#### REQUIRED WORK
Determine how many lines in the material below contain the string "eyeglasses", then state only that count.
──────
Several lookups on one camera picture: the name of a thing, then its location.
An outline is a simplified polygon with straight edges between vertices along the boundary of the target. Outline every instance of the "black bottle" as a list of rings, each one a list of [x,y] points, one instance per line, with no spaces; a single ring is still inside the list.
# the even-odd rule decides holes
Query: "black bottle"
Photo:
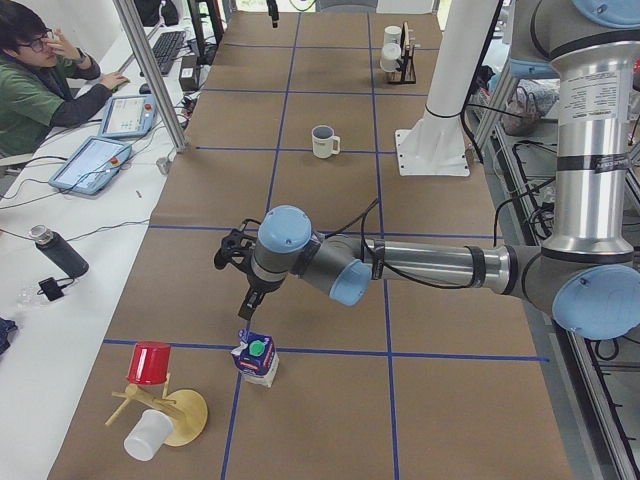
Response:
[[[87,273],[89,264],[57,232],[44,225],[36,225],[29,232],[36,242],[36,248],[55,263],[69,278],[77,278]]]

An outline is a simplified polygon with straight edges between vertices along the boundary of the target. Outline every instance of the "white table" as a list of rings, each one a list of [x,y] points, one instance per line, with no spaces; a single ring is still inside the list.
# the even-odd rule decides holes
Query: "white table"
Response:
[[[117,70],[130,53],[122,34],[100,62],[102,71]],[[183,96],[179,70],[180,61],[176,61],[165,77],[174,105]],[[139,71],[137,63],[132,62],[124,72],[131,83],[118,95],[138,92],[144,82]],[[97,133],[98,125],[55,136],[43,144],[36,156],[67,157],[87,136]],[[1,209],[0,228],[26,236],[31,227],[44,224],[71,238],[103,226],[148,219],[166,178],[155,162],[172,152],[169,135],[160,127],[152,140],[148,135],[134,144],[135,156],[126,170],[95,198],[57,194]],[[11,196],[20,188],[18,196],[0,201],[0,208],[55,192],[46,184],[31,181],[20,187],[26,179],[46,182],[60,166],[53,162],[56,160],[37,160],[25,168],[7,192]],[[38,281],[47,277],[63,278],[64,272],[32,241],[0,233],[0,316],[15,321],[19,328],[10,335],[11,347],[0,356],[0,478],[47,477],[146,229],[145,224],[125,226],[71,242],[88,261],[89,271],[55,302],[48,302],[43,296],[25,302],[22,292],[37,290]]]

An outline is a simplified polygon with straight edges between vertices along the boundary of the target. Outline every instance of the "man's hand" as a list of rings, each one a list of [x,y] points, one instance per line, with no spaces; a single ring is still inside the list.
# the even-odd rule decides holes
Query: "man's hand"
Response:
[[[122,75],[120,72],[113,72],[102,77],[100,83],[107,87],[109,90],[113,90],[114,88],[119,87],[120,85],[128,81],[129,79]]]
[[[53,49],[56,55],[63,56],[69,60],[80,59],[80,52],[69,40],[67,40],[67,37],[64,36],[62,30],[56,28],[53,31],[53,34],[54,38],[46,38],[43,41]]]

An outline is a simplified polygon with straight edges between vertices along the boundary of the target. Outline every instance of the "eyeglasses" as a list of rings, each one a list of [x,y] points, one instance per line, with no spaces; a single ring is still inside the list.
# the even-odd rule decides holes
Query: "eyeglasses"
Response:
[[[53,40],[53,31],[50,28],[47,28],[45,32],[40,35],[38,38],[31,40],[29,43],[18,43],[19,47],[30,47],[36,53],[40,53],[44,50],[45,43],[43,40],[48,38]]]

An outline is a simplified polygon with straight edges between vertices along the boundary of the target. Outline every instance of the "cylindrical black container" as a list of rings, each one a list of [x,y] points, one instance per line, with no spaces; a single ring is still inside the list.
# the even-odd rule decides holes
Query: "cylindrical black container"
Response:
[[[44,225],[36,225],[29,232],[36,242],[36,248],[66,273],[69,278],[77,278],[87,273],[89,264],[57,232]]]
──────
#### WRITTEN SOLUTION
2